The Arts Council's awards are due to be made public on Monday, but most clients have already been informed of their allocations. Expressions of dismay are inevitable, but the APIC (National Arts and Disability) Centre's howls have so far been loudest. This Dublin-based organisation has issued a press release headlined: "Arts Council Snobbery - Again!", claiming that the only dedicated arts centre for people with disabilities has been "snubbed" in the funding decisions for the fifth year in a row: "Although an investment of over £250,000 is needed to ensure all disabled people in all corners of Ireland for whom art is the only opportunity for a career or communication are fully catered for, less than one fifth, £44,000, has been allocated. £2,000 must be squandered on an evaluation of the centre and £20,000 on ONE staff member's salary, where a staff of at least 10 is required . . . "

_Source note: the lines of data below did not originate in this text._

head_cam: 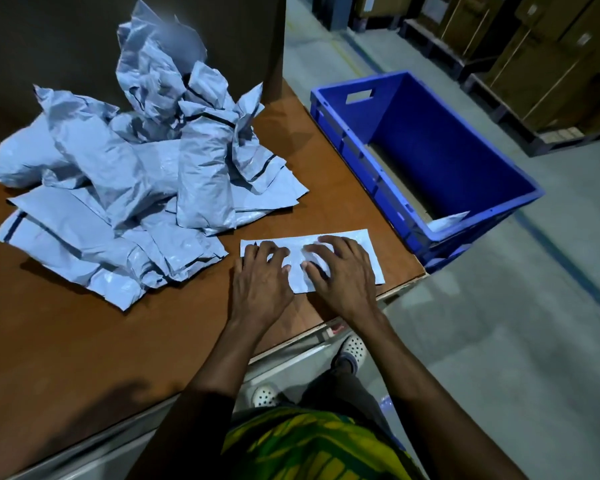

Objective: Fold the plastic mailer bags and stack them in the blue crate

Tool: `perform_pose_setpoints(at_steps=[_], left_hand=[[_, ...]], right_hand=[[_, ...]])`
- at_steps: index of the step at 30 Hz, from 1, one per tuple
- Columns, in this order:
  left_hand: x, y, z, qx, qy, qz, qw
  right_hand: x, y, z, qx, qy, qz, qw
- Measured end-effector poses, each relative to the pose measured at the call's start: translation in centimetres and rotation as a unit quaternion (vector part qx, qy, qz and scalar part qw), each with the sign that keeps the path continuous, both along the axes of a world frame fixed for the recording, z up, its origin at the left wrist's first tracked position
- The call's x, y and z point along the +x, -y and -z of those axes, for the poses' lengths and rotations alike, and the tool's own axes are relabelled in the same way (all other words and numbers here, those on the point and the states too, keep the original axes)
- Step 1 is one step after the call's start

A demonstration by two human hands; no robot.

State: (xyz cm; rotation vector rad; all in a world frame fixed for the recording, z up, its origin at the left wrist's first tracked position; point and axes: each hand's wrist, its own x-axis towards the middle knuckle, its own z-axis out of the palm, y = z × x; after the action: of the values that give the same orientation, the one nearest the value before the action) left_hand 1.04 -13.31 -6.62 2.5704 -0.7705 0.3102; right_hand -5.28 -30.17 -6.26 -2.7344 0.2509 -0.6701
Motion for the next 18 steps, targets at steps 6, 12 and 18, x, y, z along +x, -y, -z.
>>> perform_pose_setpoints(at_steps=[6, 12, 18], left_hand=[[-2.8, -1.5, 0.7, -0.071, 0.015, 0.033, 0.997], [-2.9, -2.4, 0.9, -0.094, 0.026, 0.035, 0.995], [-4.8, -3.1, 0.6, -0.083, 0.014, 0.061, 0.995]], right_hand=[[-4.0, -2.2, 0.9, 0.037, 0.041, -0.011, 0.998], [-4.7, 0.9, -0.5, 0.024, 0.038, 0.004, 0.999], [-6.3, 3.3, -0.3, 0.032, 0.002, -0.063, 0.997]])
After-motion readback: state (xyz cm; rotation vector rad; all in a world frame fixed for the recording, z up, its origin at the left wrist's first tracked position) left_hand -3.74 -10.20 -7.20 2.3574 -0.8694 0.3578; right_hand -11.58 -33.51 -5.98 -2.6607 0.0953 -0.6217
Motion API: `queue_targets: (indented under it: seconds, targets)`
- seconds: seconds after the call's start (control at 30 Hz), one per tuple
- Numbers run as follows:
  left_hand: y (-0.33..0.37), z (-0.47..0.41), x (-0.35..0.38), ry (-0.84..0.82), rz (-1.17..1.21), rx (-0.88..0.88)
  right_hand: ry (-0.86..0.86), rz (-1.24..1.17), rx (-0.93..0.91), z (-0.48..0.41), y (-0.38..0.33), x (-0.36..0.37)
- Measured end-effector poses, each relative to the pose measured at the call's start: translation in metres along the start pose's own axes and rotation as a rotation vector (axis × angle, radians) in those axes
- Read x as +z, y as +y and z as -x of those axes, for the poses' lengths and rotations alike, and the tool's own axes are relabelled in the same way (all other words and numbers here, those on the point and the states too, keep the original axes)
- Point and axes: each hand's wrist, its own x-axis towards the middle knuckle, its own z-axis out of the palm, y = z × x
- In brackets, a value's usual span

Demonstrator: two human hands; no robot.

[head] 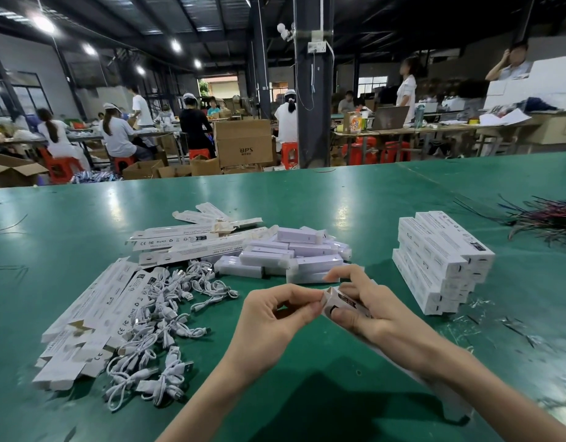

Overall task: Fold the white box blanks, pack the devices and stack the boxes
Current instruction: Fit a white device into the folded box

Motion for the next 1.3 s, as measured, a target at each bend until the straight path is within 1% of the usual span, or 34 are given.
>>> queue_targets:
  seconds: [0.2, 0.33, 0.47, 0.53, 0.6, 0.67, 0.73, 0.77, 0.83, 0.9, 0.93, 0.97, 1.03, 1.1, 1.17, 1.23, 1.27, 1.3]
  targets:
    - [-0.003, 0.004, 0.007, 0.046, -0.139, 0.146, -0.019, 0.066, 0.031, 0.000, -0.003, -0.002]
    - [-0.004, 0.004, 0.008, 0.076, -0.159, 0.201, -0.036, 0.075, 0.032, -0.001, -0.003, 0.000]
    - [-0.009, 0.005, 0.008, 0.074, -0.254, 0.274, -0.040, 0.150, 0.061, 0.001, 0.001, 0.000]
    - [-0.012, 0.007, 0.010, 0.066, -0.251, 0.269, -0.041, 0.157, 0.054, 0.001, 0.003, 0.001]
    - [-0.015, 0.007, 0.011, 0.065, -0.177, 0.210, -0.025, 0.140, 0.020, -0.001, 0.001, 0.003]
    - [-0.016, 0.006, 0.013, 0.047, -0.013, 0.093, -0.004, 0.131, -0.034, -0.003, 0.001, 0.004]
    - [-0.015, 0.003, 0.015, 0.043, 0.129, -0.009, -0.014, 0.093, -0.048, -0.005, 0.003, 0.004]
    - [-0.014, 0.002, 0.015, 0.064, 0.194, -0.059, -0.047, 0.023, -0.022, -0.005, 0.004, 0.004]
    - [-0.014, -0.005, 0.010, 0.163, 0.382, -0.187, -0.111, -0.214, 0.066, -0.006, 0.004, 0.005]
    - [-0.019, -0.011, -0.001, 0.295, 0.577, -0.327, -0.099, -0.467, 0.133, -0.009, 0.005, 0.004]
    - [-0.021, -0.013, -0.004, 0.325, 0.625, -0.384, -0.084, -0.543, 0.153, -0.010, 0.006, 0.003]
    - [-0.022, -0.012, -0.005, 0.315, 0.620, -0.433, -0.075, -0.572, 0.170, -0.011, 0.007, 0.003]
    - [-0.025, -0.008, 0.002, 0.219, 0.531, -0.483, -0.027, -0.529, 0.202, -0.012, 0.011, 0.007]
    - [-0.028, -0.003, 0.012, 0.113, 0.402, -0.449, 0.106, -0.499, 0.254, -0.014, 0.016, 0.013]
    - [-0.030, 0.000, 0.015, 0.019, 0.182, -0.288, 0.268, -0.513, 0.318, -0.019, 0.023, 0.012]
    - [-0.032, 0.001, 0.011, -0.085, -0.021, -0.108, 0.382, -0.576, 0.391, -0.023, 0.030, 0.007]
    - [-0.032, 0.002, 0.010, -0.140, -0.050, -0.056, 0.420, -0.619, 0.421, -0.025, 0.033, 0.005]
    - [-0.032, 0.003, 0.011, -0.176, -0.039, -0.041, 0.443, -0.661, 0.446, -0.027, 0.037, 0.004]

This comes hot on the heels of public and emphatic statements by the Arts Council on the redoubling of its commitment to the disabled: the publishing of the Arts Council's handbook on the arts and disability and its appointment of Lisa Moran as Arts and Disability Executive. What's going on? The Arts Council has issued a statement refuting the assertions of unfairness APIC has made. APIC is, it emphasises, "only one of the organisations practising in this emerging sector" - and has received revenue and capital funding from the Council. The Council lists the number of direct channels through which it accesses the disabled, including support for REHAB's "Art Access" programme, for Very Special Arts, for the adaptation of buildings, and also its many clients who prioritise programmes and facilities for the disabled: the Abbey Theatre, Theatre Omnibus and the Firestation Arts Studios, for example.
It's obviously a dispute that is going to run and run in an area of the arts which is crackling with activity.